Reproduce every entry in the listing without alteration.
□ □ □ □
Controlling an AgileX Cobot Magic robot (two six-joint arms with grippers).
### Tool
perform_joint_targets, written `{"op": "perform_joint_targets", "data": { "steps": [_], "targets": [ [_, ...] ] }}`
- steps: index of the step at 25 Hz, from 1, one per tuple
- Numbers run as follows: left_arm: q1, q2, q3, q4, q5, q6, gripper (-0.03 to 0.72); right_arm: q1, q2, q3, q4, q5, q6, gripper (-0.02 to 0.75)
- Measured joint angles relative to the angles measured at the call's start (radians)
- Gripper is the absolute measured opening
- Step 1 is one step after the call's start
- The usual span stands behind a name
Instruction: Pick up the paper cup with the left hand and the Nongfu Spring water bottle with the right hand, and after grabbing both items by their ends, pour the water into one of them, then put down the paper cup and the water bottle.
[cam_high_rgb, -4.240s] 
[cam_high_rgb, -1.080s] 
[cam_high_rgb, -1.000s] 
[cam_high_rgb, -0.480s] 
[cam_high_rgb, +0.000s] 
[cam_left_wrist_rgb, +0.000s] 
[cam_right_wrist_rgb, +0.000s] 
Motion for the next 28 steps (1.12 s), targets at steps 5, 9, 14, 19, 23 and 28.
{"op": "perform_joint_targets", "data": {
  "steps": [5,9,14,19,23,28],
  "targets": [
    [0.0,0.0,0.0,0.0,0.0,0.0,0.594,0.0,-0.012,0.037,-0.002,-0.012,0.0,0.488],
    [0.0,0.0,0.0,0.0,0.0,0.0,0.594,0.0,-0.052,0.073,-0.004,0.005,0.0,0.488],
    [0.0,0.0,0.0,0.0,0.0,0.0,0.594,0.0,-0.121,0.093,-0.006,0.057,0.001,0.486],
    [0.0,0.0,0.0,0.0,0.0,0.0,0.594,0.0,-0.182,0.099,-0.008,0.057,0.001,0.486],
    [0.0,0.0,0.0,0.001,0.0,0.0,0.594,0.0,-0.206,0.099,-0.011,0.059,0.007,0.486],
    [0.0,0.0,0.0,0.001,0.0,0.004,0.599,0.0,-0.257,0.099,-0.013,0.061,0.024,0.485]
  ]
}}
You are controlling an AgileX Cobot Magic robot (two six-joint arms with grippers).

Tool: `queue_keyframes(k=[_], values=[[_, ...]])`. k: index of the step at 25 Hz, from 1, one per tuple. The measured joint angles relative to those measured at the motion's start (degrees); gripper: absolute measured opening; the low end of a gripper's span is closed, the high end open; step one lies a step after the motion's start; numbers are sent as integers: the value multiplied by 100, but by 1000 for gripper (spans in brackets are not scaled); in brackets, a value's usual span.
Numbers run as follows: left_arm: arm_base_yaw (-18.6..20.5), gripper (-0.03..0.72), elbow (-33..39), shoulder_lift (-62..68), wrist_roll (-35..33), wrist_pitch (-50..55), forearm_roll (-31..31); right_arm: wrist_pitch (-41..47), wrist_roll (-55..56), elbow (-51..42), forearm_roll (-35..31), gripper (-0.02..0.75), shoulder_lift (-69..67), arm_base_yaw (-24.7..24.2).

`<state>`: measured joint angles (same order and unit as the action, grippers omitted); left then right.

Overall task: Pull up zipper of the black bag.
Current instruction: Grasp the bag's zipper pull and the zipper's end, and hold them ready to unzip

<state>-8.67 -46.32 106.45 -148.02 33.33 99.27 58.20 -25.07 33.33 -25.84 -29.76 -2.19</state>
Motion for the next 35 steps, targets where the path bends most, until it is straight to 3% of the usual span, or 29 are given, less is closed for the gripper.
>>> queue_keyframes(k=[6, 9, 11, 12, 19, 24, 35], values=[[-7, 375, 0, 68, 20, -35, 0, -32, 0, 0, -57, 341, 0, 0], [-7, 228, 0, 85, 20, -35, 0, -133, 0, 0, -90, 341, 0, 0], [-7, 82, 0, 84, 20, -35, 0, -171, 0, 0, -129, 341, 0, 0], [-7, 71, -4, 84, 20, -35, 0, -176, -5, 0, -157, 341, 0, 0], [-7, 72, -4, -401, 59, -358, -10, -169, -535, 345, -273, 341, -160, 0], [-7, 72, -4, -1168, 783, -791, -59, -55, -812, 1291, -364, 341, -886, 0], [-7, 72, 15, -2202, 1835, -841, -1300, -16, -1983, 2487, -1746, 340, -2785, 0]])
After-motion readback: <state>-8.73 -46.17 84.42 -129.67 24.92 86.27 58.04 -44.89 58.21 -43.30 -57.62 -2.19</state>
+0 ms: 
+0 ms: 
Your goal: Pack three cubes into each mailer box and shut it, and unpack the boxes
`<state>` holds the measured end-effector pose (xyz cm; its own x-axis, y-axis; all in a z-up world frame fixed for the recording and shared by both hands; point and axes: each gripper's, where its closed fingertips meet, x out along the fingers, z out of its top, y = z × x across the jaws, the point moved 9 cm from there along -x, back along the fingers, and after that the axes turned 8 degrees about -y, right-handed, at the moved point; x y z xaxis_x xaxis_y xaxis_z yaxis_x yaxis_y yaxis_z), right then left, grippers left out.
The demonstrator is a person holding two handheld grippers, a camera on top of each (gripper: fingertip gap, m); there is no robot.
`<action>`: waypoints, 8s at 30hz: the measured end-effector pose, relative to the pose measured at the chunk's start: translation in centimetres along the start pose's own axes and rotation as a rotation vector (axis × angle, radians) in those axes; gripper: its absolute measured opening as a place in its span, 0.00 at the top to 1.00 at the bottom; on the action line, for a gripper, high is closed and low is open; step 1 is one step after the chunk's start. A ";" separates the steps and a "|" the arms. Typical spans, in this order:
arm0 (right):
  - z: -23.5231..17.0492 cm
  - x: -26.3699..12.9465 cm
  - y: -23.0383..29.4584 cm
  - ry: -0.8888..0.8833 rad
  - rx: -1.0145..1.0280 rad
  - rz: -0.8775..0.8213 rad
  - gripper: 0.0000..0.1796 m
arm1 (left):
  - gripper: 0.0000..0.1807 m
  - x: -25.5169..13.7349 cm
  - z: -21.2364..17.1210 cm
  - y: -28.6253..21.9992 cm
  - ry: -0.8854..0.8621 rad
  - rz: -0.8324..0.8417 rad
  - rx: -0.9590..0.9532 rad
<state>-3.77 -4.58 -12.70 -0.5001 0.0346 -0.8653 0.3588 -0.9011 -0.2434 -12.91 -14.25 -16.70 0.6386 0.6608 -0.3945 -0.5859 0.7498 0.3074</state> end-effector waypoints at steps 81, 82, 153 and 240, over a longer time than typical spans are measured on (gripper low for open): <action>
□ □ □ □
**Exercise response:**
Controlling an AgileX Cobot Magic robot (two six-joint arms with grippers).
### Tool
perform_joint_targets, written `{"op": "perform_joint_targets", "data": { "steps": [_], "targets": [ [_, ...] ] }}`
- steps: index of the step at 25 Hz, from 1, one per tuple
- Numbers run as follows: left_arm: q1, q2, q3, q4, q5, q6, gripper (-0.03 to 0.72); right_arm: q1, q2, q3, q4, q5, q6, gripper (-0.02 to 0.75)
- Measured joint angles relative to the angles measured at the call's start (radians)
- Gripper is the absolute measured opening
- Step 1 is one step after the call's start
- The usual span stands behind a name
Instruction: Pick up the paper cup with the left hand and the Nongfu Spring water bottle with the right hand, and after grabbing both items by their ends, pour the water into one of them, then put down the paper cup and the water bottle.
[cam_high_rgb, -4.240s] 
[cam_high_rgb, -1.080s] 
[cam_high_rgb, -1.000s] 
[cam_high_rgb, -0.480s] 
[cam_high_rgb, +0.000s] 
[cam_left_wrist_rgb, +0.000s] 
[cam_right_wrist_rgb, +0.000s] 
Motion for the next 28 steps (1.12 s), targets at steps 5, 9, 14, 19, 23 and 28.
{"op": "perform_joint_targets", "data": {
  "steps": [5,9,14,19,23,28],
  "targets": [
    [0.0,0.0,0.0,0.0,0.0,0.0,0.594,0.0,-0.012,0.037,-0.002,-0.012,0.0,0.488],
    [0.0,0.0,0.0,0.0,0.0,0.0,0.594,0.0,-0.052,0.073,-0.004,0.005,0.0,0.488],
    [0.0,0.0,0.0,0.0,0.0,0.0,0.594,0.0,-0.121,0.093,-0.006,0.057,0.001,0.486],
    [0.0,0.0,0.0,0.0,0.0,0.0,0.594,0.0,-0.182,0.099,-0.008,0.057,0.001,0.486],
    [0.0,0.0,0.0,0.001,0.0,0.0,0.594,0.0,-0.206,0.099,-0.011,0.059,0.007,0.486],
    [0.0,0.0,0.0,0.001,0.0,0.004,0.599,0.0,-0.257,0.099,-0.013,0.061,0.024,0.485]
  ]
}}
You are controlling an AgileX Cobot Magic robot (two six-joint arms with grippers).

Tool: `queue_keyframes(k=[_], values=[[_, ...]])`. k: index of the step at 25 Hz, from 1, one per tuple. The measured joint angles relative to those measured at the motion's start (degrees); gripper: absolute measured opening; the low end of a gripper's span is closed, the high end open; step one lies a step after the motion's start; numbers are sent as integers: the value multiplied by 100, but by 1000 for gripper (spans in brackets are not scaled); in brackets, a value's usual span.
Numbers run as follows: left_arm: arm_base_yaw (-18.6..20.5), gripper (-0.03..0.72), elbow (-33..39), shoulder_lift (-62..68), wrist_roll (-35..33), wrist_pitch (-50..55), forearm_roll (-31..31); right_arm: wrist_pitch (-41..47), wrist_roll (-55..56), elbow (-51..42), forearm_roll (-35..31), gripper (-0.02..0.75), shoulder_lift (-69..67), arm_base_yaw (-24.7..24.2).

`<state>`: measured joint angles (same order and unit as the action, grippers omitted); left then right.

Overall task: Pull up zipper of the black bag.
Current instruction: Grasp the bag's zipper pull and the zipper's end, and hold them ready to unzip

<state>-8.67 -46.32 106.45 -148.02 33.33 99.27 58.20 -25.07 33.33 -25.84 -29.76 -2.19</state>
Motion for the next 35 steps, targets where the path bends most, until it is straight to 3% of the usual span, or 29 are given, less is closed for the gripper.
>>> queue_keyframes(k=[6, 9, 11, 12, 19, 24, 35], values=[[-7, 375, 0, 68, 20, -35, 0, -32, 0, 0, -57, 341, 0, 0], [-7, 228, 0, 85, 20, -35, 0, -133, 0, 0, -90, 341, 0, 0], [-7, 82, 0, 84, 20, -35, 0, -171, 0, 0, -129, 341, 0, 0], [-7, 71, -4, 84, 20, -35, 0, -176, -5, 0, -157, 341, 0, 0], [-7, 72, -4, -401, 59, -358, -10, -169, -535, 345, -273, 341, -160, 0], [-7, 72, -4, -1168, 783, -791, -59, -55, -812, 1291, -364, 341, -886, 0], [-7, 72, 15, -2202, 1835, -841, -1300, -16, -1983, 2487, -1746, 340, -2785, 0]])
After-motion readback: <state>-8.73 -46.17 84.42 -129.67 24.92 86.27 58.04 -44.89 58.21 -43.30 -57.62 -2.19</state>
+0 ms: 
+0 ms: 
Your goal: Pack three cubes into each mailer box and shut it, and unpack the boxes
`<state>` holds the measured end-effector pose (xyz cm; its own x-axis, y-axis; all in a z-up world frame fixed for the recording and shared by both hands; point and axes: each gripper's, where its closed fingertips meet, x out along the fingers, z out of its top, y = z × x across the jaws, the point moved 9 cm from there along -x, back along the fingers, and after that the axes turned 8 degrees about -y, right-handed, at the moved point; x y z xaxis_x xaxis_y xaxis_z yaxis_x yaxis_y yaxis_z), right then left, grippers left out.
The demonstrator is a person holding two handheld grippers, a camera on top of each (gripper: fingertip gap, m); there is no robot.
`<action>`: waypoints, 8s at 30hz: the measured end-effector pose, relative to the pose measured at the chunk's start: translation in centimetres along the start pose's own axes and rotation as a rotation vector (axis × angle, radians) in those axes; gripper: its absolute measured opening as a place in its span, 0.00 at the top to 1.00 at the bottom; on the action line, for a gripper, high is closed and low is open; step 1 is one step after the chunk's start. A ";" separates the steps and a "|" the arms. Typical spans, in this order:
arm0 (right):
  - z: -23.5231..17.0492 cm
  - x: -26.3699..12.9465 cm
  - y: -23.0383..29.4584 cm
  - ry: -0.8888..0.8833 rad
  - rx: -1.0145..1.0280 rad
  - rz: -0.8775..0.8213 rad
  - gripper: 0.0000..0.1796 m
arm1 (left):
  - gripper: 0.0000..0.1807 m
  - x: -25.5169..13.7349 cm
  - z: -21.2364..17.1210 cm
  - y: -28.6253..21.9992 cm
  - ry: -0.8854..0.8621 rad
  - rz: -0.8324..0.8417 rad
  - rx: -0.9590..0.9532 rad
<state>-3.77 -4.58 -12.70 -0.5001 0.0346 -0.8653 0.3588 -0.9011 -0.2434 -12.91 -14.25 -16.70 0.6386 0.6608 -0.3945 -0.5859 0.7498 0.3074</state> end-effector waypoints at steps 81, 82, 153 and 240, over a longer time than typical spans are measured on (gripper low for open): <action>

Nothing remains to add to the output.